Repeat the data word for word. Do not include the pictures.

::: Supplied information

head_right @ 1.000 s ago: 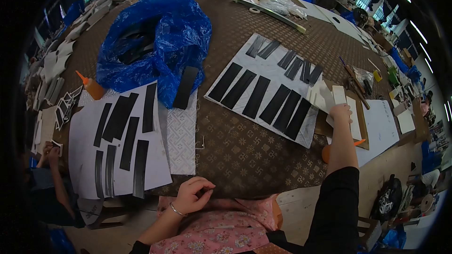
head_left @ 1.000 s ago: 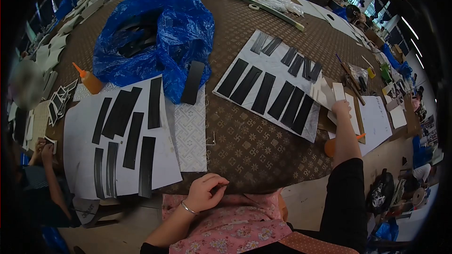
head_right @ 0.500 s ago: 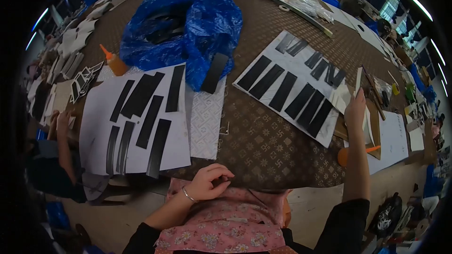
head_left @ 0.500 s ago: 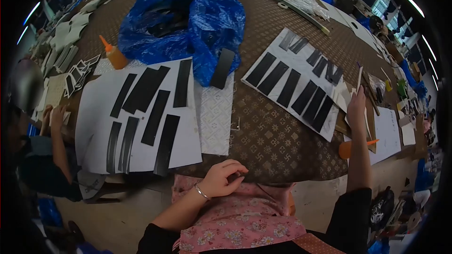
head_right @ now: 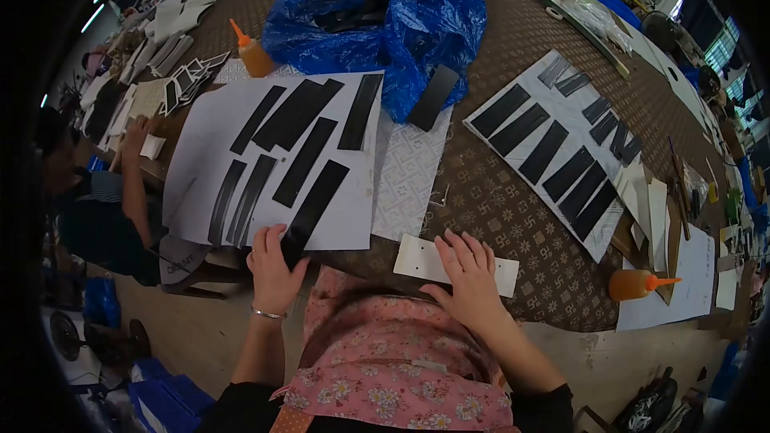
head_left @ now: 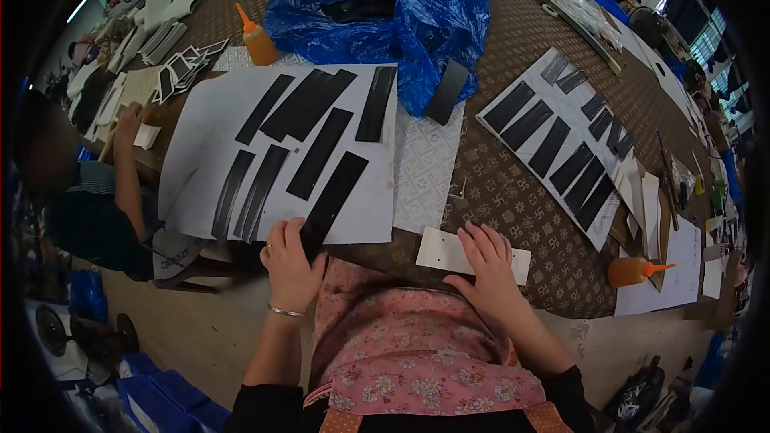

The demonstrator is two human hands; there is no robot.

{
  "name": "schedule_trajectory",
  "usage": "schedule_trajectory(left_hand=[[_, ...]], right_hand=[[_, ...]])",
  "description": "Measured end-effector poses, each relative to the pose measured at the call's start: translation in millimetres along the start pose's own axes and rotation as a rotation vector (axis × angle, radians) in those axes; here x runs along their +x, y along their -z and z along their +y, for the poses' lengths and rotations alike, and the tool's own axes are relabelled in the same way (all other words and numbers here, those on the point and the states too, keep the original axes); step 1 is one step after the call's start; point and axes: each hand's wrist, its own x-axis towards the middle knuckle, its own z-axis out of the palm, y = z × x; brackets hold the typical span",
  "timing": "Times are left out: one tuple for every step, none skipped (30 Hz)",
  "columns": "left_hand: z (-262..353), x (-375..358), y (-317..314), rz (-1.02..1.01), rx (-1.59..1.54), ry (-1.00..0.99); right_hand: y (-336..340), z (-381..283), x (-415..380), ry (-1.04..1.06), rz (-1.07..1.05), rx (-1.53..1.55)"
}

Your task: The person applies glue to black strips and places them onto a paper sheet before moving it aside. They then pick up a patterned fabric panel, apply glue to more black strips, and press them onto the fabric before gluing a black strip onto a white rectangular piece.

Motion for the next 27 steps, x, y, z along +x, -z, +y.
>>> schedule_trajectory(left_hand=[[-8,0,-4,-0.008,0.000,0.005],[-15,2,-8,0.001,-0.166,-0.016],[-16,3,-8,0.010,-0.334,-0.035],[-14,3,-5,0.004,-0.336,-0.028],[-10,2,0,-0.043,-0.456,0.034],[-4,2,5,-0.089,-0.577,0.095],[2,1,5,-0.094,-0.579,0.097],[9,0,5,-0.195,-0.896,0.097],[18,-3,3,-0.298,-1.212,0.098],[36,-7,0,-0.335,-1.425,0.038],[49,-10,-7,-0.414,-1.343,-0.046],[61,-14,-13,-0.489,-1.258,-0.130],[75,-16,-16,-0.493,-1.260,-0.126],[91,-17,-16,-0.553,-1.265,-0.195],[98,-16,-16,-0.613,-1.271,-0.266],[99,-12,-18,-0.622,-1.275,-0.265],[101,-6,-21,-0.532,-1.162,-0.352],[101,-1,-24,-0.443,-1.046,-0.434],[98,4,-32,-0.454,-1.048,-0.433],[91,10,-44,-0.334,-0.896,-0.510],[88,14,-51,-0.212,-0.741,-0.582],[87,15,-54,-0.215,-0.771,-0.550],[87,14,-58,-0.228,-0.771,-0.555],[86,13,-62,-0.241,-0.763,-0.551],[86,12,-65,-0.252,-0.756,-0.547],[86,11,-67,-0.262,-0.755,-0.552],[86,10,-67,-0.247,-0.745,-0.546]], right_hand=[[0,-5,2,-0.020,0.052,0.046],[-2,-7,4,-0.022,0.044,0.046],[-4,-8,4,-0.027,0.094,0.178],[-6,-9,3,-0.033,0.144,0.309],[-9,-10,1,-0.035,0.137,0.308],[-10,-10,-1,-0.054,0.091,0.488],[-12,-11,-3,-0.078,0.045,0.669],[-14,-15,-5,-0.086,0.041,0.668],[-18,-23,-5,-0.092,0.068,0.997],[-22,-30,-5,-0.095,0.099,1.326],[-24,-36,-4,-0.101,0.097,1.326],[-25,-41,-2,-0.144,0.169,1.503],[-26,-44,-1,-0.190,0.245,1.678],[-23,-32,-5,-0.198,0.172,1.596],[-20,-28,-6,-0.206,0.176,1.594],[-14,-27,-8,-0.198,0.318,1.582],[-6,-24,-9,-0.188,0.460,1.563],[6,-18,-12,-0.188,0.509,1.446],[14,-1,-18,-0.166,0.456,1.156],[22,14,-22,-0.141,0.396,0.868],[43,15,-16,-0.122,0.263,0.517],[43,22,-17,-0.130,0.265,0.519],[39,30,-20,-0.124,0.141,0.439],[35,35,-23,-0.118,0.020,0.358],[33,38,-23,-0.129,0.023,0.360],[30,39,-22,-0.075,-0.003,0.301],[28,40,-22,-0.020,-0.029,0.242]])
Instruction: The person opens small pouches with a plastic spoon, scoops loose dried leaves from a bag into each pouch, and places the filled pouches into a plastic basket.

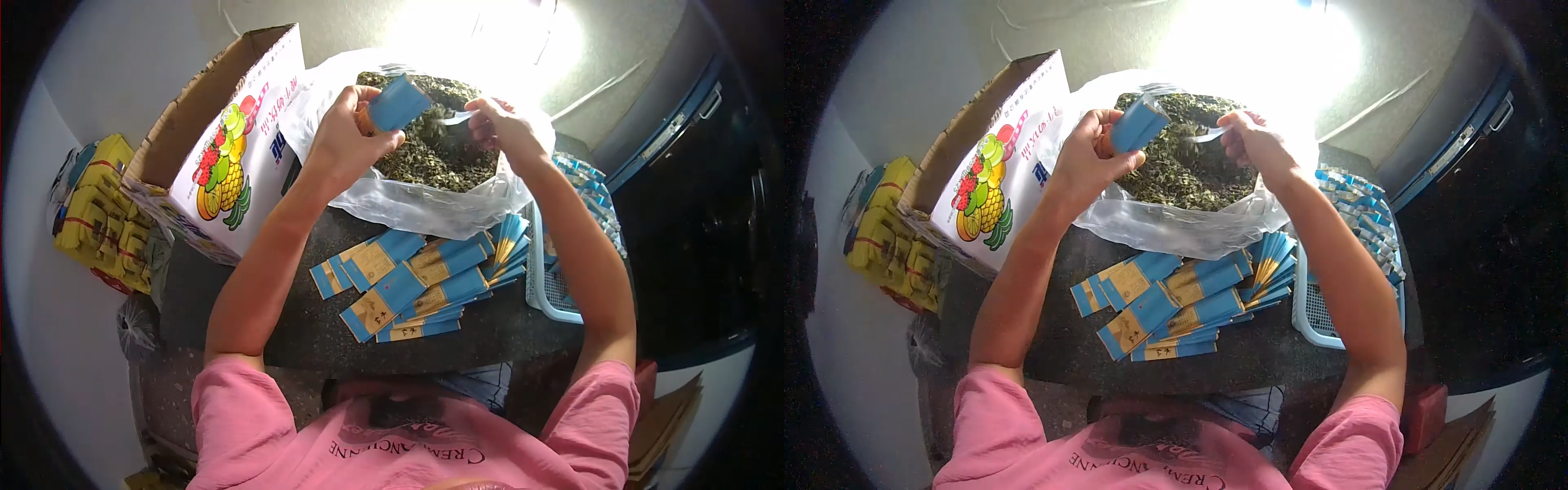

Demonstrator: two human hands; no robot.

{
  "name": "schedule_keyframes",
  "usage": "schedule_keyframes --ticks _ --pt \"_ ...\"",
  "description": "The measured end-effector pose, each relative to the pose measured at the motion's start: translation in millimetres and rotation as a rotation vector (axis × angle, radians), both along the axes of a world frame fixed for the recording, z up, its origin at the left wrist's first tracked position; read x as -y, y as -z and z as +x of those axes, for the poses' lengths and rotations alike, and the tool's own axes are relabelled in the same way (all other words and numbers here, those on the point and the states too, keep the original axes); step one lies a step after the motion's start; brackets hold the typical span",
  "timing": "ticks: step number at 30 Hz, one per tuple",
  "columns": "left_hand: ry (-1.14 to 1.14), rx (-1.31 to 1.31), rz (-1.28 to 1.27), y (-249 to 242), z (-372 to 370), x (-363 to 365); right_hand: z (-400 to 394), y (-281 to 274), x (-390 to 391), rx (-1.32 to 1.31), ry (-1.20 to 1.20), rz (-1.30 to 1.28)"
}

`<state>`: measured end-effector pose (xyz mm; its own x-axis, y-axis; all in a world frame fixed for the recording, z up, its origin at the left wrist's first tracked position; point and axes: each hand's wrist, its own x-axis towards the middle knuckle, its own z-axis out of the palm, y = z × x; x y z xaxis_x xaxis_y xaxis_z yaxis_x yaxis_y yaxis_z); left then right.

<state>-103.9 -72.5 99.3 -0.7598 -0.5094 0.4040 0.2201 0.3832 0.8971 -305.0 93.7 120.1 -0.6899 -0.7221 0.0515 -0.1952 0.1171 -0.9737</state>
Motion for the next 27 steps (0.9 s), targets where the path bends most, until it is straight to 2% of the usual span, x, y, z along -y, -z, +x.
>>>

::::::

#### [Answer to this task]
head_right @ 1.000 s ago: 
head_left @ 1.000 s ago: 
head_right @ 0.500 s ago: 
head_left @ 0.500 s ago: 
head_right @ now: 
head_left @ now: 

The demonstrator is two human hands; there is no robot.

{
  "name": "schedule_trajectory",
  "usage": "schedule_trajectory(left_hand=[[_, ...]], right_hand=[[_, ...]])",
  "description": "Measured end-effector poses, each relative to the pose measured at the call's start: translation in millimetres along the start pose's own axes and rotation as a rotation vector (axis × angle, radians) in those axes; here x runs along their +x, y along their -z and z along their +y, for the poses' lengths and rotations alike, and the tool's own axes are relabelled in the same way (all other words and numbers here, those on the point and the states too, keep the original axes); step 1 is one step after the call's start; point and axes: each hand's wrist, its own x-axis towards the middle knuckle, its own z-axis out of the palm, y = z × x; brackets hold the typical span",
  "timing": "Times are left out: one tuple for every step, none skipped (30 Hz)",
  "columns": "left_hand: z (-262..353), x (-375..358), y (-317..314), rz (-1.02..1.01), rx (-1.59..1.54), ry (-1.00..0.99); right_hand: y (-336..340), z (-381..283), x (-415..380), ry (-1.04..1.06), rz (-1.07..1.05), rx (-1.53..1.55)"
}

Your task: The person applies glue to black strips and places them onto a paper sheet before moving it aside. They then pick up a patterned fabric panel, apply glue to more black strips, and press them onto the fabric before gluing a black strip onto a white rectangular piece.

Motion for the next 27 steps, x, y, z along +x, -z, +y.
>>> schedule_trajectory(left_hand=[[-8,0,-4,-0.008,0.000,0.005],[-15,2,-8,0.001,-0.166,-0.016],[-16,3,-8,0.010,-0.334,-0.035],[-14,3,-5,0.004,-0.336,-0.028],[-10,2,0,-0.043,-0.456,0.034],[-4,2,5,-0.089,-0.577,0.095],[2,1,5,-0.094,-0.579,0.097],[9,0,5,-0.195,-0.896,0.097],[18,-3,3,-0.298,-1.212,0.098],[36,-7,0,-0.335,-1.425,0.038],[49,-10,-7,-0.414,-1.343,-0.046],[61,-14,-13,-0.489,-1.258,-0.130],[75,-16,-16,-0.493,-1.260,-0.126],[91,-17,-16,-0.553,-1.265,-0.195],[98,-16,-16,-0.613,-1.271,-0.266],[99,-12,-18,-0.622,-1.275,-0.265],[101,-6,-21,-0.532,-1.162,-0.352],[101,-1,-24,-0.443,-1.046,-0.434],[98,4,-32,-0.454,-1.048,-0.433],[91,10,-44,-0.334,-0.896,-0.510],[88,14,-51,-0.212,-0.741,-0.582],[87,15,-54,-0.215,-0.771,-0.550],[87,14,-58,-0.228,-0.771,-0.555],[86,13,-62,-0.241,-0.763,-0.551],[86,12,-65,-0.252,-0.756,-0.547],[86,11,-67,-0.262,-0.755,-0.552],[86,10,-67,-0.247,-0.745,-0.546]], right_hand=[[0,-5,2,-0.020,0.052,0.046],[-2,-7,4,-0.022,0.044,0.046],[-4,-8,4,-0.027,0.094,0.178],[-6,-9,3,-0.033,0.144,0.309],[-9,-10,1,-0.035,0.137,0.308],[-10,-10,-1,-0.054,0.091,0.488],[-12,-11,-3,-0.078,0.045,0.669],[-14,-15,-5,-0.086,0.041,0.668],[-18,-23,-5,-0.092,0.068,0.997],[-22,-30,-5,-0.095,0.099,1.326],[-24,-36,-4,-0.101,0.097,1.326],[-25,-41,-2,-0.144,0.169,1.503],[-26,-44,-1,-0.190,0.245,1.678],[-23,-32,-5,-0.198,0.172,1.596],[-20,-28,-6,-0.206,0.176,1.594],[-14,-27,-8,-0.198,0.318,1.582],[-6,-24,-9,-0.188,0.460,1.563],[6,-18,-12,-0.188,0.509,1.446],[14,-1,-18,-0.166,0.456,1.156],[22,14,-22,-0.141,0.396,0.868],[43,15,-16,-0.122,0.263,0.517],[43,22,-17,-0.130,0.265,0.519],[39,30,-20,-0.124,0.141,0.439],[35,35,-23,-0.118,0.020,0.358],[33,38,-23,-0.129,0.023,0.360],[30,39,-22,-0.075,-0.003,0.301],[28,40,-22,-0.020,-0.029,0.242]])
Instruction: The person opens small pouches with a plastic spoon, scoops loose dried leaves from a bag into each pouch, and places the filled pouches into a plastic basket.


Demonstrator: two human hands; no robot.

{
  "name": "schedule_keyframes",
  "usage": "schedule_keyframes --ticks _ --pt \"_ ...\"",
  "description": "The measured end-effector pose, each relative to the pose measured at the motion's start: translation in millimetres and rotation as a rotation vector (axis × angle, radians), both along the axes of a world frame fixed for the recording, z up, its origin at the left wrist's first tracked position; read x as -y, y as -z and z as +x of those axes, for the poses' lengths and rotations alike, and the tool's own axes are relabelled in the same way (all other words and numbers here, those on the point and the states too, keep the original axes); step one lies a step after the motion's start; brackets hold the typical span",
  "timing": "ticks: step number at 30 Hz, one per tuple",
  "columns": "left_hand: ry (-1.14 to 1.14), rx (-1.31 to 1.31), rz (-1.28 to 1.27), y (-249 to 242), z (-372 to 370), x (-363 to 365); right_hand: z (-400 to 394), y (-281 to 274), x (-390 to 391), rx (-1.32 to 1.31), ry (-1.20 to 1.20), rz (-1.30 to 1.28)"
}

`<state>`: measured end-effector pose (xyz mm; its own x-axis, y-axis; all in a world frame fixed for the recording, z up, its origin at the left wrist's first tracked position; point and axes: each hand's wrist, its own x-axis towards the middle knuckle, its own z-axis out of the palm, y = z × x; x y z xaxis_x xaxis_y xaxis_z yaxis_x yaxis_y yaxis_z); left then right.

<state>-103.9 -72.5 99.3 -0.7598 -0.5094 0.4040 0.2201 0.3832 0.8971 -305.0 93.7 120.1 -0.6899 -0.7221 0.0515 -0.1952 0.1171 -0.9737</state>
Motion for the next 27 steps (0.9 s), targets where the path bends most, until it is straight to 2% of the usual span, x, y, z along -y, -z, +x.
>>>

This exercise has been worked through to completion.